======== Records shown

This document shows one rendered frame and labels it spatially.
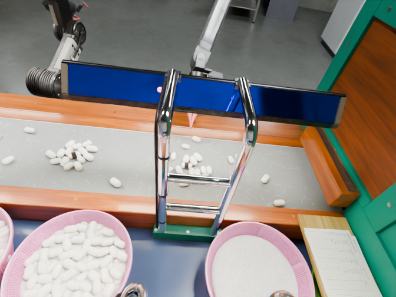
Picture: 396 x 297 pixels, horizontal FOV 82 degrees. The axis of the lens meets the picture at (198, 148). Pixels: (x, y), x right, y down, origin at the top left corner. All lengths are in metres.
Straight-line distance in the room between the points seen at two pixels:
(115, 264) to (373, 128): 0.78
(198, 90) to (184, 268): 0.48
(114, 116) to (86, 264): 0.54
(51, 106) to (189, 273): 0.79
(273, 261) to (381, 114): 0.50
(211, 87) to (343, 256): 0.55
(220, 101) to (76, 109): 0.66
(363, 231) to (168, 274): 0.54
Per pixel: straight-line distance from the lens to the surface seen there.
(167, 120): 0.38
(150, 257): 0.72
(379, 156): 0.78
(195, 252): 0.73
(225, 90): 0.51
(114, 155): 0.84
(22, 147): 0.97
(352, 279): 0.75
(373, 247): 0.79
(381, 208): 0.76
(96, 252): 0.67
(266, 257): 0.71
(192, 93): 0.51
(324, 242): 0.75
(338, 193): 0.77
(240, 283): 0.66
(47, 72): 1.24
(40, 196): 0.77
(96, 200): 0.71
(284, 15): 5.88
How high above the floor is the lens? 1.35
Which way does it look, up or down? 45 degrees down
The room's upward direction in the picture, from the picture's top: 10 degrees clockwise

================

Task requirements
Your job is to repeat the data exactly, leaving each picture out.

Expected output
This document shows one rendered frame and labels it spatially.
Picture: 396 x 297 pixels, horizontal FOV 82 degrees. The axis of the lens meets the picture at (198, 148). Pixels: (x, y), x right, y down, origin at the top left corner. All lengths are in metres.
Straight-line distance in the room between the points seen at two pixels:
(115, 264) to (373, 128): 0.78
(198, 90) to (184, 268): 0.48
(114, 116) to (86, 264): 0.54
(51, 106) to (189, 273): 0.79
(273, 261) to (381, 114): 0.50
(211, 87) to (343, 256): 0.55
(220, 101) to (76, 109): 0.66
(363, 231) to (168, 274): 0.54
Per pixel: straight-line distance from the lens to the surface seen there.
(167, 120): 0.38
(150, 257): 0.72
(379, 156): 0.78
(195, 252): 0.73
(225, 90): 0.51
(114, 155): 0.84
(22, 147): 0.97
(352, 279): 0.75
(373, 247): 0.79
(381, 208): 0.76
(96, 252): 0.67
(266, 257): 0.71
(192, 93): 0.51
(324, 242): 0.75
(338, 193): 0.77
(240, 283): 0.66
(47, 72): 1.24
(40, 196): 0.77
(96, 200): 0.71
(284, 15): 5.88
How high above the floor is the lens? 1.35
Which way does it look, up or down? 45 degrees down
The room's upward direction in the picture, from the picture's top: 10 degrees clockwise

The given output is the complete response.